A longa história dos Velvet Underground com a Cidade Luz desemboca agora em The Velvet Underground - New York Extravaganza, exposição patente na Philarmonie de Paris que promete imersão no universo do mítico grupo americano e que eu irei ver daqui a algumas horas, devidamente acompanhado pela minha família. Viemos a Paris por causa dos Velvet Underground. E por causa de Amadeo de Souza Cardoso, do Louvre, de um par de lojas de discos e de umas quantas catedrais. E connosco veio também o medo.

Este medo não é uma coisa presente e avassaladora, mas sente-se quando, ao telefone, nos despedimos da família que está em Portugal e a quem ligamos para dizer que chegamos bem: "tenham cuidado, isso aí deve ser perigoso". Sente-se nas metralhadoras dos soldados que patrulham as ruas. Sente-se na parede do apartamento Airbnb em que o dono meteu um mapa com indicações para visitar o Bataclan, que fica perto.

Sejam quais forem as motivações dos assassinos que tomaram vidas em Paris em novembro passado ou há um par de dias em Orlando, na Flórida, a conclusão é apenas uma: a sala de concertos rock ou a pista de dança eram talvez dois dos últimos lugares onde o espírito enunciado nos slogans de 68 ainda parecia resistir: "10 horas de prazer já"; "Eu gozo"; "Os jovens fazem amor, os velhos fazem gestos obscenos"; "A felicidade é uma ideia nova"; "Ainda não acabou"; "Enraiveçam-se"; "Abolição da sociedade de classes"; "Sejam realistas, exijam o impossível"; "É proibido proibir"; "A liberdade do outro estende a minha ao infinito"...

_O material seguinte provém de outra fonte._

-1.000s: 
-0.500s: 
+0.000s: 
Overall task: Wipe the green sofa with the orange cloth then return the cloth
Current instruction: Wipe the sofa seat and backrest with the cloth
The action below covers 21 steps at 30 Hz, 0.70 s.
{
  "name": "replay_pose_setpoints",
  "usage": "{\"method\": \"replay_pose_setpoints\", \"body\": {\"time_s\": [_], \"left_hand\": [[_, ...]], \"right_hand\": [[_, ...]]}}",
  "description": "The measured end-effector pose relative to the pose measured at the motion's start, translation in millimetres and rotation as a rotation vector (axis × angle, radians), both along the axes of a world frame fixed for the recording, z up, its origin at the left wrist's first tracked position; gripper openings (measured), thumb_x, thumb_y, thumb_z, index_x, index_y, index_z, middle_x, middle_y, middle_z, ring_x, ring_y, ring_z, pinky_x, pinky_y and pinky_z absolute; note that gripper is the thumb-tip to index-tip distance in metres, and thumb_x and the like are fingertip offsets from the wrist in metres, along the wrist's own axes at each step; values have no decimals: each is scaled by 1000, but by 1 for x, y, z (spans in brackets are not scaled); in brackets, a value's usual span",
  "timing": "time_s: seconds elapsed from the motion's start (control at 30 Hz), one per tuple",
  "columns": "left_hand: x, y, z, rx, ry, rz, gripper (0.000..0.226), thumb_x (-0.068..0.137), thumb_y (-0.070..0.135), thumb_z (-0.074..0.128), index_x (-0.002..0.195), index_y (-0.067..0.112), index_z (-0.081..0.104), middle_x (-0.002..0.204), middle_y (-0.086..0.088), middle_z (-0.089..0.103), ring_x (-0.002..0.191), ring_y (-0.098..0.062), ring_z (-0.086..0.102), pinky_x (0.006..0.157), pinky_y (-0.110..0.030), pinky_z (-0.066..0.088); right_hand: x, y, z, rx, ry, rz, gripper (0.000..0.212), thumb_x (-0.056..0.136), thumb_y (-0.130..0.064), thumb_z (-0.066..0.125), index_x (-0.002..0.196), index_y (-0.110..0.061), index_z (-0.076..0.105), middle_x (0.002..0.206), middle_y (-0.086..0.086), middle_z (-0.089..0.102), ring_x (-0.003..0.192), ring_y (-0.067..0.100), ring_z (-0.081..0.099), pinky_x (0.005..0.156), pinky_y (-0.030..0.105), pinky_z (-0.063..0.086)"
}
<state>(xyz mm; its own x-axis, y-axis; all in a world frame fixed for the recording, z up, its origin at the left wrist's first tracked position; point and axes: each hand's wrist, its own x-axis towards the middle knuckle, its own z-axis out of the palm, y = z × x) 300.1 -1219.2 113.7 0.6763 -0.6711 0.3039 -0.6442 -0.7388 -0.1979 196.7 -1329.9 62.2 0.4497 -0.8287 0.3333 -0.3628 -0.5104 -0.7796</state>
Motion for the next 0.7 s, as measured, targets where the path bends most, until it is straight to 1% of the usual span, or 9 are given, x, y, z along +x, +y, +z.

O Maio de 68, o ruído libertário dos Velvet Underground, Paris, a pista de dança de Orlando: tudo símbolos de uma liberdade que poderá estar a esfumar-se se deixarmos o medo levar a melhor. Quando em 1993 fui a Londres com a minha cara-metade ver os Velvet Underground tocarem em Wembley, a sala de concertos ainda era esse espaço de liberdade. E até este fim de semana, a pista de dança ainda era, em qualquer parte do planeta, esse micro-cosmos de igualdade, de exercício de felicidade, de abolição de diferenças, um sítio onde realisticamente se podia exigir o impossível ao DJ: não permitir que a batida terminasse para que todos pudessem ter "10 horas de prazer já". Que salas de concerto e pistas de dança poderá a Inês, 20 anos, esperar conhecer no futuro? Muitas, espero, se o medo não as fechar a todas.